= Records shown =
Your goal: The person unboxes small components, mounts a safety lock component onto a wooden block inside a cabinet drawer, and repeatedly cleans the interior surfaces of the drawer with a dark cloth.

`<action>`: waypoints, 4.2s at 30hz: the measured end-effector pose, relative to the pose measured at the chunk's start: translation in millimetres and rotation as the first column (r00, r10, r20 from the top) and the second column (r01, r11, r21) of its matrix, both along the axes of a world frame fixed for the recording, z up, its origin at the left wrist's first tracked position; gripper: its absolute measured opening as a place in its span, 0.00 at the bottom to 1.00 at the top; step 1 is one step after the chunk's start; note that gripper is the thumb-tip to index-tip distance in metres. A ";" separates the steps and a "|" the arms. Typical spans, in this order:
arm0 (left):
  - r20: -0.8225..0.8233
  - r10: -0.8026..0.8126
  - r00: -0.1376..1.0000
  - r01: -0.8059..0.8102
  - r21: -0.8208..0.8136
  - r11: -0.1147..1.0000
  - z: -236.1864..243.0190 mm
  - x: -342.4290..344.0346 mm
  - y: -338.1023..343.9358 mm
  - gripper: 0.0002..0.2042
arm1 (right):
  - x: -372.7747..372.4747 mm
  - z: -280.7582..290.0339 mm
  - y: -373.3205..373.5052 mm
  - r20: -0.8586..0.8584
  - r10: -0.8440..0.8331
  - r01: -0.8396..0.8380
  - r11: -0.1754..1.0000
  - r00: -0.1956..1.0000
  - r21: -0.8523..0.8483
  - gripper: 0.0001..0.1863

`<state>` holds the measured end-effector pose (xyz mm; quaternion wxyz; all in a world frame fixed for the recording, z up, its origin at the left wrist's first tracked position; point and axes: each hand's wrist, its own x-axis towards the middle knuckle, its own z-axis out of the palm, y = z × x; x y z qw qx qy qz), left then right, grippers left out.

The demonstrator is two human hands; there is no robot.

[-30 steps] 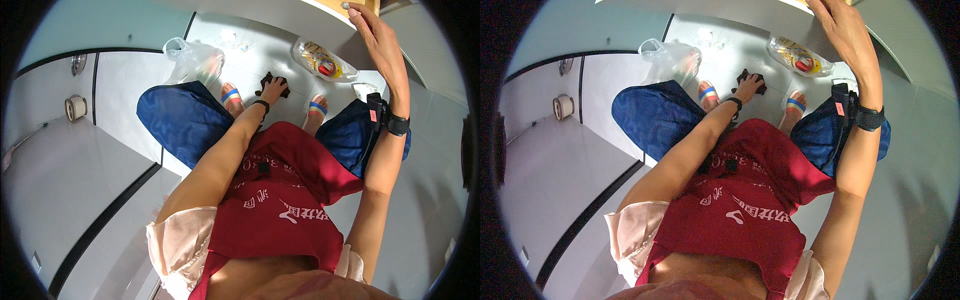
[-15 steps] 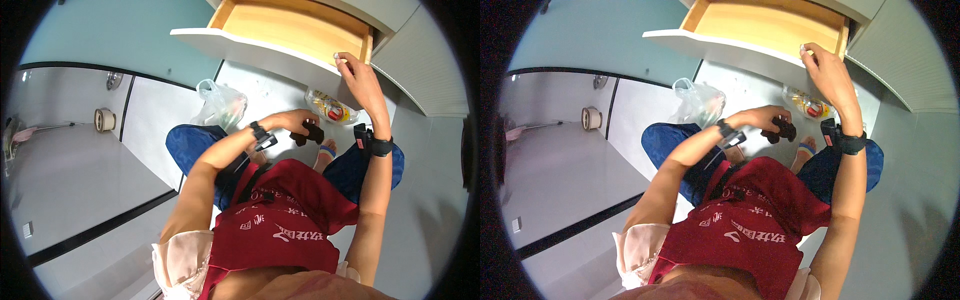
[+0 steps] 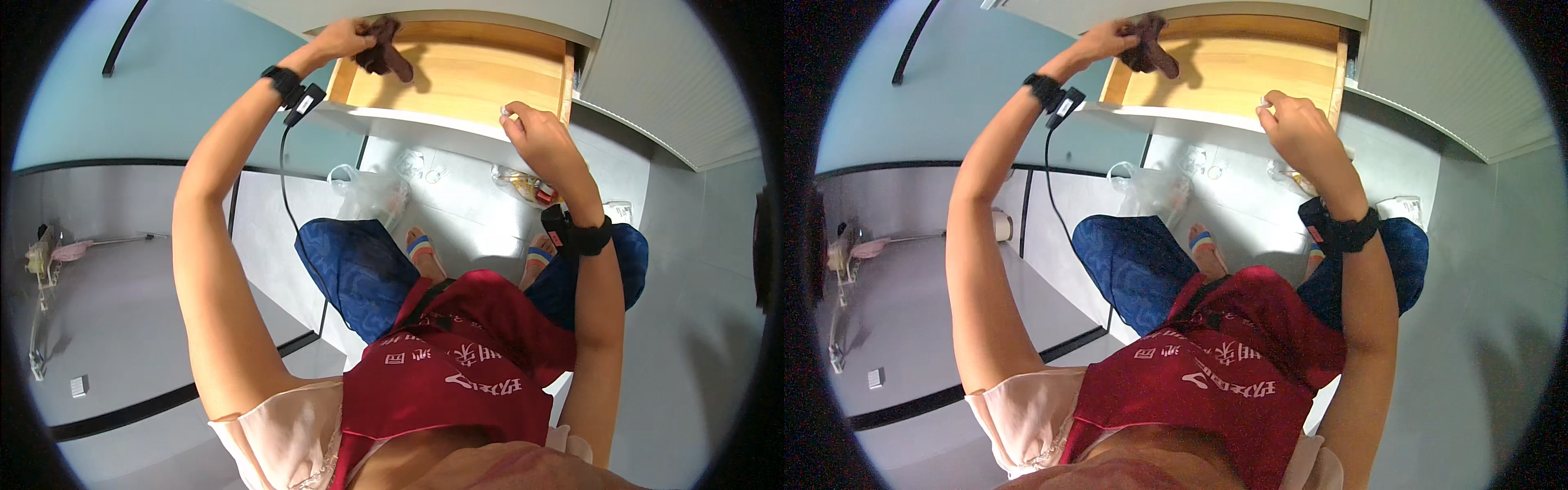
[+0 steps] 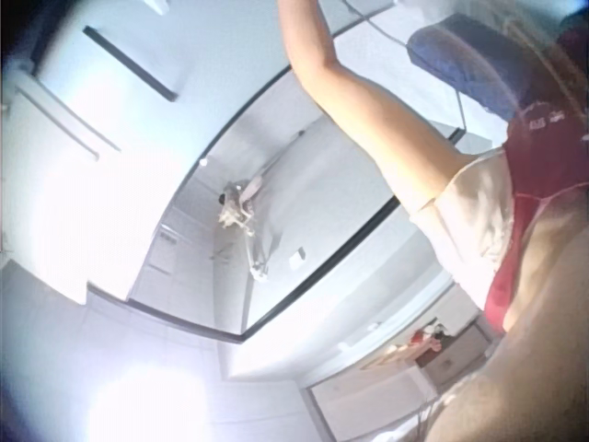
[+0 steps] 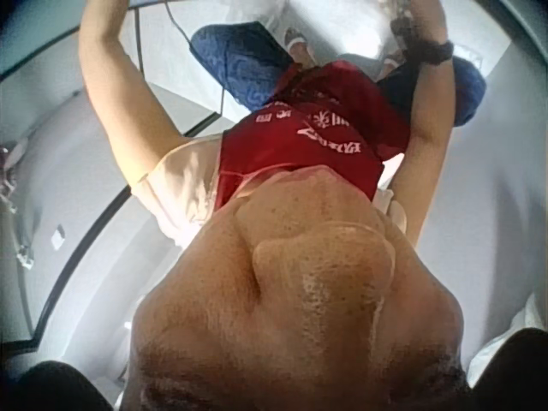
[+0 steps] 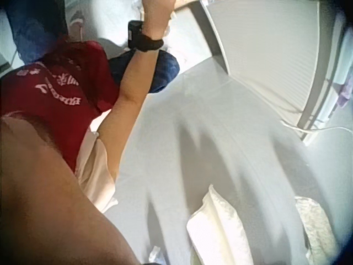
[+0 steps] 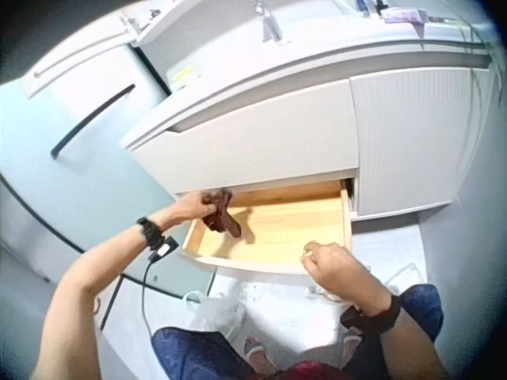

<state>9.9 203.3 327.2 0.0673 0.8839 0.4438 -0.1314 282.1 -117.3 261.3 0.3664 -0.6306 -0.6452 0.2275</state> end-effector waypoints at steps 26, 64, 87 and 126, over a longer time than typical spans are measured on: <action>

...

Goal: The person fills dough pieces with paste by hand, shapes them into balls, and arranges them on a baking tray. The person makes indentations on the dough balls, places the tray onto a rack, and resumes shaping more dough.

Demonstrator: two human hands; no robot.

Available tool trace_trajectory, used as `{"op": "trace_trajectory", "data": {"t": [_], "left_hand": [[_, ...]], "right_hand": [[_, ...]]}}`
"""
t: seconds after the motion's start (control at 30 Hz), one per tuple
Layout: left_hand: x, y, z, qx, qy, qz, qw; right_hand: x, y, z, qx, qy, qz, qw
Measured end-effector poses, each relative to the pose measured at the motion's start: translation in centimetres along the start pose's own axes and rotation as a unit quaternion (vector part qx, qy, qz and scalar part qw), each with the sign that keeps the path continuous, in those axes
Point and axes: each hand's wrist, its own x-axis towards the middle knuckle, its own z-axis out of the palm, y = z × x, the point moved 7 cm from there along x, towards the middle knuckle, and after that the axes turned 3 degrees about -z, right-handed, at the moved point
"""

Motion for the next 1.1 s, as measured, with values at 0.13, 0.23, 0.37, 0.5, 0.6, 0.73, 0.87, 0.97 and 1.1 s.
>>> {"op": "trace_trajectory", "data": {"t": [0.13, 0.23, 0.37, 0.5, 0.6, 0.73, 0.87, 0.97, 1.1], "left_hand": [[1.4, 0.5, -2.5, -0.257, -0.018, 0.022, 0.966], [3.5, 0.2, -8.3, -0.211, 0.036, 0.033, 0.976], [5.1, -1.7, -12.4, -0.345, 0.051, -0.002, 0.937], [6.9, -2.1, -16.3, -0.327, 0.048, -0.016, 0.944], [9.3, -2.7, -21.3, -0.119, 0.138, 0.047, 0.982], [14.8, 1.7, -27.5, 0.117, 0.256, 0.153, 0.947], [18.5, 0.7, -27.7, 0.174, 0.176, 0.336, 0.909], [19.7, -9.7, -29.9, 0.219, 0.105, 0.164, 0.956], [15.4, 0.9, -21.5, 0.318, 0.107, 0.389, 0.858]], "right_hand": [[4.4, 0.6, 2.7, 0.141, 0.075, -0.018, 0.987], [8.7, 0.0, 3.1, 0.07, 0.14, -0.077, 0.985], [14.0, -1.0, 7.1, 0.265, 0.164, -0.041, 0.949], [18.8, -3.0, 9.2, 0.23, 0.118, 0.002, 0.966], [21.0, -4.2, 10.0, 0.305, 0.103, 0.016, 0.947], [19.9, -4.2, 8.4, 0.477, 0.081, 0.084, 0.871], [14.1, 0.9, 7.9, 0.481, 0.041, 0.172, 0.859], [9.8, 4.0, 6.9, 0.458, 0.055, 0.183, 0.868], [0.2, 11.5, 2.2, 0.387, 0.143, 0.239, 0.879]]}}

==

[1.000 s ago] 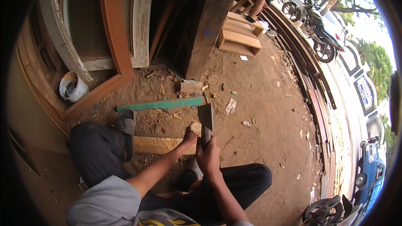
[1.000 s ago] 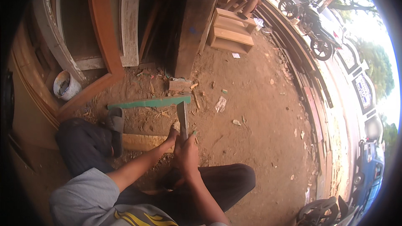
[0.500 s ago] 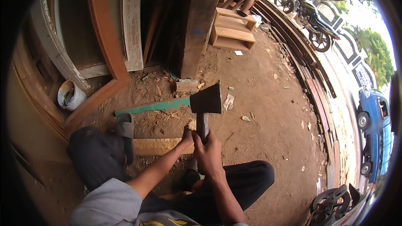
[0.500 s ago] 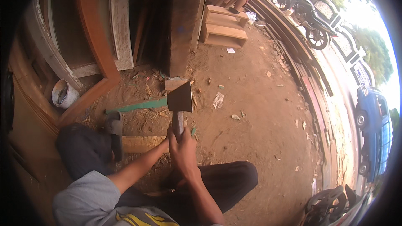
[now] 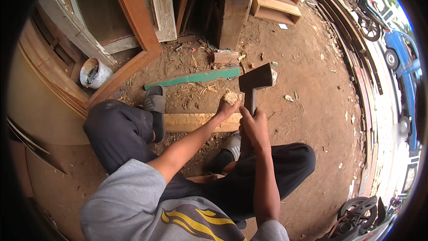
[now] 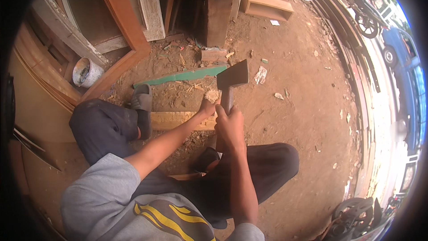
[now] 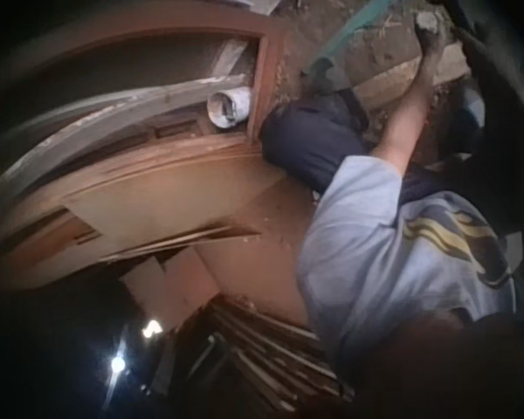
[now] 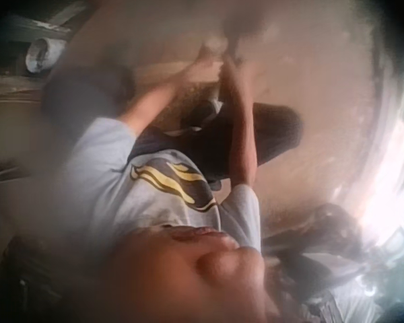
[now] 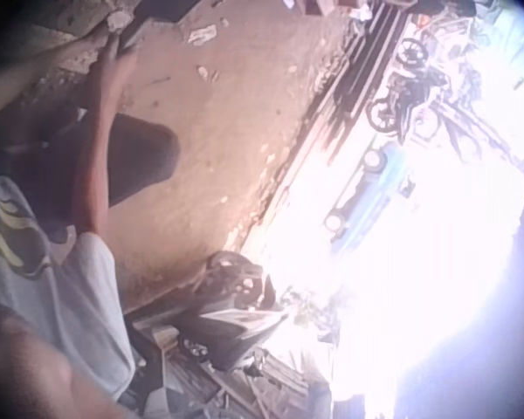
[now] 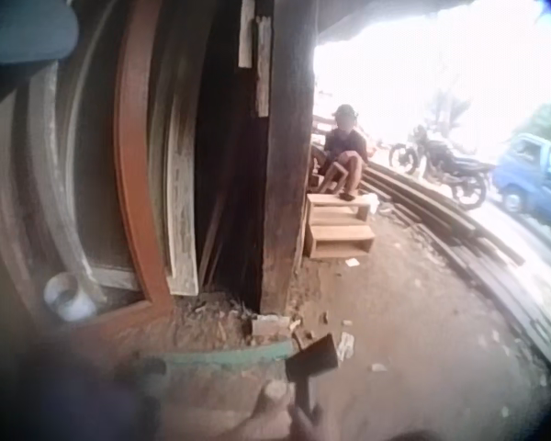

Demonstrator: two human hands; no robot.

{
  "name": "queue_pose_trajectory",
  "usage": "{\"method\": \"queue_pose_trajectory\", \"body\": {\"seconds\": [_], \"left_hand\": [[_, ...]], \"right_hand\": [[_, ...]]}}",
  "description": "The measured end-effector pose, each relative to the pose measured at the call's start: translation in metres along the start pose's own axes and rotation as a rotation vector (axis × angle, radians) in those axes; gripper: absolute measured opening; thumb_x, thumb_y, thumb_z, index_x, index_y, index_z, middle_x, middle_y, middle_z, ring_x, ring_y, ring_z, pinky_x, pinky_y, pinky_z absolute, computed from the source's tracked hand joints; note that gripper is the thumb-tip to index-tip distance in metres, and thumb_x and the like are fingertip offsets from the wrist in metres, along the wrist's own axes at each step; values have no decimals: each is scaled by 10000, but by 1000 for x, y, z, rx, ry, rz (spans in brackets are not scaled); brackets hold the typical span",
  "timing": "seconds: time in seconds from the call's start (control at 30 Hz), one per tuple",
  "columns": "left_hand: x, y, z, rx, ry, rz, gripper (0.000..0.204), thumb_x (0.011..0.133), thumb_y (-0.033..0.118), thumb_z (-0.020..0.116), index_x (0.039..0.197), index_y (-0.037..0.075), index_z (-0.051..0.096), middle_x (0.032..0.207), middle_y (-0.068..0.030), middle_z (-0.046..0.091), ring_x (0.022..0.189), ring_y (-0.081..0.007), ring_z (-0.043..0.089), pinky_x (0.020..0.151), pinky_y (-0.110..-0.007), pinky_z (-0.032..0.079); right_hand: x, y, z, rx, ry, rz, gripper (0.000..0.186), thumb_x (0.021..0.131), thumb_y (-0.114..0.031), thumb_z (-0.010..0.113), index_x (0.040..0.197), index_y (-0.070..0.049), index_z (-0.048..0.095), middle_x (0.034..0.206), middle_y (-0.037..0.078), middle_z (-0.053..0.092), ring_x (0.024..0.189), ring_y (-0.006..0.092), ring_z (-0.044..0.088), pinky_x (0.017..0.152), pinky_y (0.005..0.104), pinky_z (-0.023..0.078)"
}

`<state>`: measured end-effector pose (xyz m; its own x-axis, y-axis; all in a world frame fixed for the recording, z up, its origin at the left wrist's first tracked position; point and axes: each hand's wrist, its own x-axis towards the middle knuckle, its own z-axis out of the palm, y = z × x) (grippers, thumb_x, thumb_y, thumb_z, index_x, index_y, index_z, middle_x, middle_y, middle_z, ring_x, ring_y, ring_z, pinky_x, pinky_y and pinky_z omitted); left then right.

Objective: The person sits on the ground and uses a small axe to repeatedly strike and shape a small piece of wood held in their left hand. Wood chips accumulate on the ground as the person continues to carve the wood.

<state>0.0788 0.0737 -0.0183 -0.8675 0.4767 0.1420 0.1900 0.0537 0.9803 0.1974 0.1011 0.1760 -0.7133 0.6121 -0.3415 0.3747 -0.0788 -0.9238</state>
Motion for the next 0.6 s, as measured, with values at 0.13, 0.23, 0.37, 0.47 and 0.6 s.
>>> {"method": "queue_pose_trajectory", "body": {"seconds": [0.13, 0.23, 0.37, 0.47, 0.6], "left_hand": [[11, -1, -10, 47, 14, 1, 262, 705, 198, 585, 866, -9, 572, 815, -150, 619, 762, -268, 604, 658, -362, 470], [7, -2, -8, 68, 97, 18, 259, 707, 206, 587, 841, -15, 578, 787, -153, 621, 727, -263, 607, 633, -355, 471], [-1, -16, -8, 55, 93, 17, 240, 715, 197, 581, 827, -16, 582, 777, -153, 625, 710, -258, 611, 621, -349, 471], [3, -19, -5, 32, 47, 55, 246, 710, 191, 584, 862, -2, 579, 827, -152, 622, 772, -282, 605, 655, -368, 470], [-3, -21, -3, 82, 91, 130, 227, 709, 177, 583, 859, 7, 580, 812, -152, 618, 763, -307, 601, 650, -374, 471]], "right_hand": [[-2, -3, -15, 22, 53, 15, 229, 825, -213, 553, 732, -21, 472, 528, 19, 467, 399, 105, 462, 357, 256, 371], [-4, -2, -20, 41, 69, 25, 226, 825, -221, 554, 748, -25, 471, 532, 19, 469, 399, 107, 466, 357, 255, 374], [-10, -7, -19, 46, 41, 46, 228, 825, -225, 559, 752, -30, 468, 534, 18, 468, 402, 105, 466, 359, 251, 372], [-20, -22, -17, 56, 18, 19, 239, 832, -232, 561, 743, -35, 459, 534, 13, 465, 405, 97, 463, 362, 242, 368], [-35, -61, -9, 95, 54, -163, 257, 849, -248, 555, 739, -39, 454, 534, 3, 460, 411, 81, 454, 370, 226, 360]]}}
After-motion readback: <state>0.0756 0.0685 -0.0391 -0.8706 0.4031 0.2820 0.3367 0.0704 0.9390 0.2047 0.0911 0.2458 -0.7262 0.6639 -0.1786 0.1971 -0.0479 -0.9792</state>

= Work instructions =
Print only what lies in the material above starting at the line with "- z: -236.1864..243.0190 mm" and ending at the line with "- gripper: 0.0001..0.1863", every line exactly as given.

= Exercise solution =
  - z: -236.1864..243.0190 mm
  - x: -342.4290..344.0346 mm
  - y: -338.1023..343.9358 mm
  - gripper: 0.0002..0.2042
arm1 (right):
  - x: -372.7747..372.4747 mm
  - z: -280.7582..290.0339 mm
  - y: -373.3205..373.5052 mm
  - r20: -0.8586..0.8584
  - r10: -0.8440..0.8331
  - r01: -0.8396..0.8380
  - r11: -0.1754..1.0000
  - r00: -0.1956..1.0000
  - r21: -0.8523..0.8483
  - gripper: 0.0001..0.1863

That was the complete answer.